■ Exercise input:
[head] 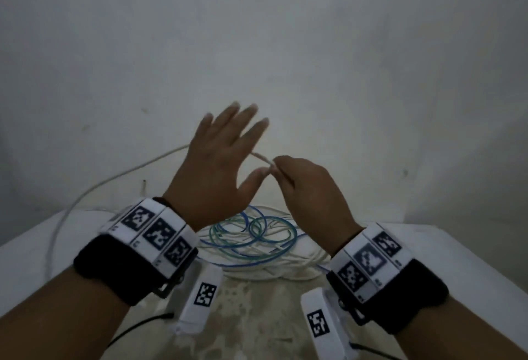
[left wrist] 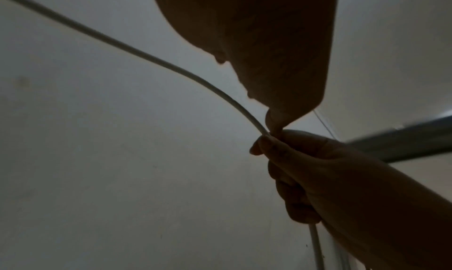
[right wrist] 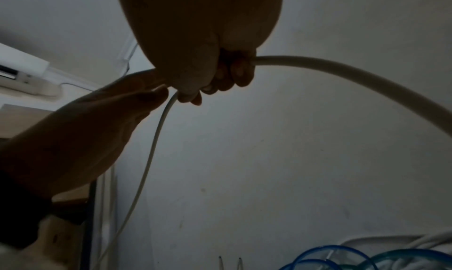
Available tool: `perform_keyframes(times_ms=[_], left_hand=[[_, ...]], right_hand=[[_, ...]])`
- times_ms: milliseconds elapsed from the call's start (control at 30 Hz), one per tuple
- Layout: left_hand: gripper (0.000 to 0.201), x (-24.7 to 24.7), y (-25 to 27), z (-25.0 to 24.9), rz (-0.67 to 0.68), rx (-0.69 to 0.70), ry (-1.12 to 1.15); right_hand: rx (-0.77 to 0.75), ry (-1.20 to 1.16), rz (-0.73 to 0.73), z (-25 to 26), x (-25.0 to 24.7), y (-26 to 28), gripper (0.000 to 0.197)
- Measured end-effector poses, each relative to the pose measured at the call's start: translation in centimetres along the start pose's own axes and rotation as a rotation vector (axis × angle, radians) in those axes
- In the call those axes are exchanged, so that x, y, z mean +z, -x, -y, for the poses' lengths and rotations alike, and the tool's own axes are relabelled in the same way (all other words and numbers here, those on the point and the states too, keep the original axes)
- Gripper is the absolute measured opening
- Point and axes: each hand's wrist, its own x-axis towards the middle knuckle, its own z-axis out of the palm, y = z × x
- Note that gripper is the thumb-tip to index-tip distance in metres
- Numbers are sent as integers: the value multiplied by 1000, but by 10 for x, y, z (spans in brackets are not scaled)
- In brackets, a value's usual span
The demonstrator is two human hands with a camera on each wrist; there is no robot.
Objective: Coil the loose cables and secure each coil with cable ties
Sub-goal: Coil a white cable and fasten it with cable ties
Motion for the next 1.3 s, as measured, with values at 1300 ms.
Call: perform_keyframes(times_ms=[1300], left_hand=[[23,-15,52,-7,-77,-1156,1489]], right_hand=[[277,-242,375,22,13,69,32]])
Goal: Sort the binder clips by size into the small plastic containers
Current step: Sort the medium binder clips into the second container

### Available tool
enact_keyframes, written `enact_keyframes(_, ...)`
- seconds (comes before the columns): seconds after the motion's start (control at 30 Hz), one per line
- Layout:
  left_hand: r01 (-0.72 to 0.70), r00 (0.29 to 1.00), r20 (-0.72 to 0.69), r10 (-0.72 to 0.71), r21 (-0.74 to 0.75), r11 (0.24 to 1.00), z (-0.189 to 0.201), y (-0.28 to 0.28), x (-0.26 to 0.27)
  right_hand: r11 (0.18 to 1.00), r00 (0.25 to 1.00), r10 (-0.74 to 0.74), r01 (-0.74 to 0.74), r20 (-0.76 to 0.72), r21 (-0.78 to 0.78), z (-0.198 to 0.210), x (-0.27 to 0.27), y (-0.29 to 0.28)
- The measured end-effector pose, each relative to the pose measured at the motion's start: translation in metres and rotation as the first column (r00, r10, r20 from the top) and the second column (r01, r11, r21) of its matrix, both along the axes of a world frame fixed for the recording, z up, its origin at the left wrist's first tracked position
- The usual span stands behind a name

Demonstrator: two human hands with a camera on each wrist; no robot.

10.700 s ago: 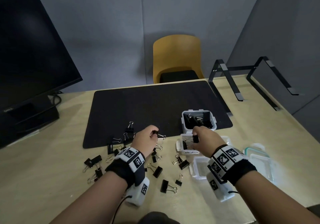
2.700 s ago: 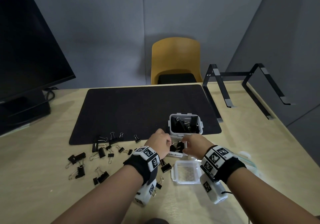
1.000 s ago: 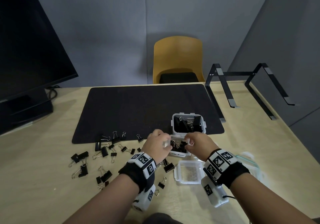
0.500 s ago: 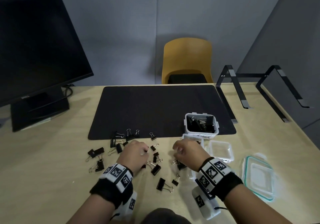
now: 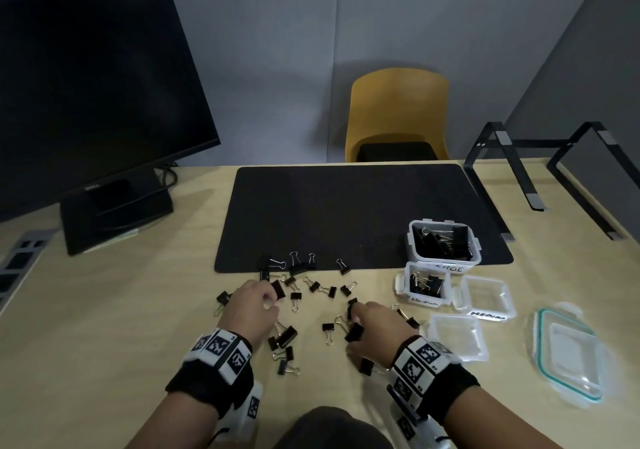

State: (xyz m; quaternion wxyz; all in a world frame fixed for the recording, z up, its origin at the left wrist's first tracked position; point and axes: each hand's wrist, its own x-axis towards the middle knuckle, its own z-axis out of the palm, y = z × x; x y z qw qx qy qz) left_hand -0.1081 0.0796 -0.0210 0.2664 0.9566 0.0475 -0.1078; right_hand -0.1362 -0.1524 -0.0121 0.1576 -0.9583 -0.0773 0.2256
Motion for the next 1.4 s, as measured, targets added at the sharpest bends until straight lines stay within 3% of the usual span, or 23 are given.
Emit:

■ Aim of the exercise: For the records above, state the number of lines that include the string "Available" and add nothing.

■ Answer for the task: 2